BatchClassifier#

class capymoa.base.BatchClassifier[source]#

Bases: Classifier

Base class for batch trained classifiers.

>>> class MyBatchClassifier(BatchClassifier):
...     def __str__(self):
...         return "MyBatchClassifier"
...
...     def predict(self, instance):
...         return None
...
...     def predict_proba(self, instance):
...         return None
...
...     def batch_train(self, x, y):
...         with np.printoptions(precision=2):
...             print(x)
...             print(y)
...             print()
...
>>> from capymoa.datasets import ElectricityTiny
>>> stream = ElectricityTiny()
...
>>> learner = MyBatchClassifier(stream.schema, batch_size=2)
>>> for _ in range(4):
...     learner.train(stream.next_instance())
[[0.   0.06 0.44 0.   0.42 0.41]
 [0.02 0.05 0.42 0.   0.42 0.41]]
[1 1]

[[0.04 0.05 0.39 0.   0.42 0.41]
 [0.06 0.05 0.31 0.   0.42 0.41]]
[1 1]
__init__(
schema: Schema,
batch_size: int,
random_seed: int = 1,
) None[source]#

Initialize the batch classifier.

Parameters:
  • schema – A schema used to allocate memory for the batch.

  • batch_size – The size of the batch.

  • random_seed – The random seed for reproducibility.

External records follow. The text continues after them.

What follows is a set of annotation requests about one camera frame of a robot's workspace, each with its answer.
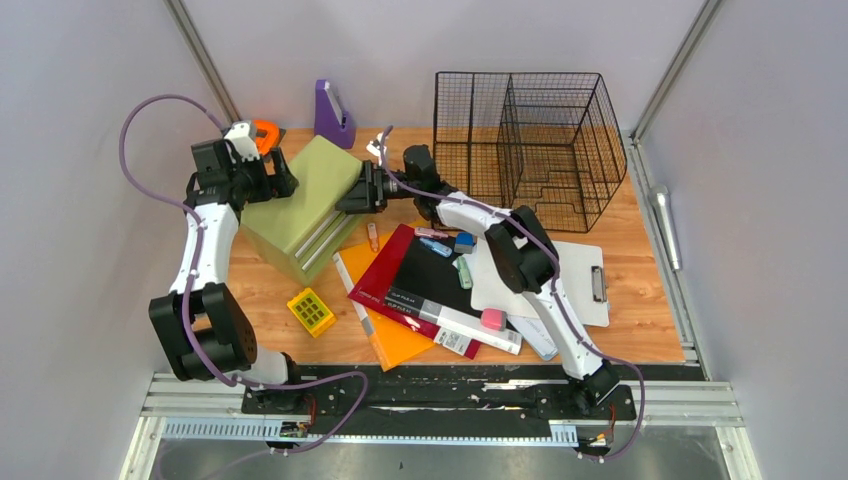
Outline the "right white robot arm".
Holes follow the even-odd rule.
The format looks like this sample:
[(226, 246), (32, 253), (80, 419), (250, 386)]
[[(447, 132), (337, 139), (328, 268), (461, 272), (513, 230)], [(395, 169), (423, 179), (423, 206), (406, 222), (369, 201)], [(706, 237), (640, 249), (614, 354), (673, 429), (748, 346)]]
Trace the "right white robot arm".
[(336, 210), (379, 213), (391, 199), (411, 198), (424, 219), (485, 240), (501, 282), (524, 297), (552, 336), (565, 374), (576, 383), (570, 392), (575, 411), (592, 418), (607, 409), (620, 378), (567, 298), (558, 253), (533, 210), (473, 199), (441, 178), (425, 145), (406, 149), (401, 171), (389, 169), (387, 148), (380, 142), (369, 150), (374, 160), (363, 162)]

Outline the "green drawer cabinet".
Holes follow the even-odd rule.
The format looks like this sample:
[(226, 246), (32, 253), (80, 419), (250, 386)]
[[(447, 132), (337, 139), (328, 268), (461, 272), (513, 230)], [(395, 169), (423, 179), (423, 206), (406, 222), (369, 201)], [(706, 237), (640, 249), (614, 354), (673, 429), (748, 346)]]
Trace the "green drawer cabinet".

train(instance: LabeledInstance) None[source]#

Collate instances into a batch and call batch_train().

abstract batch_train(
x: ndarray[Any, dtype[number]],
y: ndarray[Any, dtype[integer]],
) None[source]#

Train the classifier with a batch of instances.

Parameters:
  • x – A real valued matrix of shape (batch_size, num_attributes) containing a batch of feature vectors.

  • y – An integer array of shape (batch_size,) containing the label index. Missing labels are coded as -1 in the semi-supervised setting.

predict(instance: Instance) int | None[source]#

Predict the label of an instance.

The base implementation calls predict_proba() and returns the label with the highest probability.

Parameters:

instance – The instance to predict the label for.

Returns:

The predicted label or None if the classifier is unable to make a prediction.

abstract predict_proba(
instance: Instance,
) ndarray[Any, dtype[float64]] | None[source]#

Return probability estimates for each label.

Parameters:

instance – The instance to estimate the probabilities for.

Returns:

An array of probabilities for each label or None if the classifier is unable to make a prediction.

random_seed: int#

The random seed for reproducibility.

When implementing a classifier ensure random number generators are seeded.

schema: Schema#

The schema representing the instances.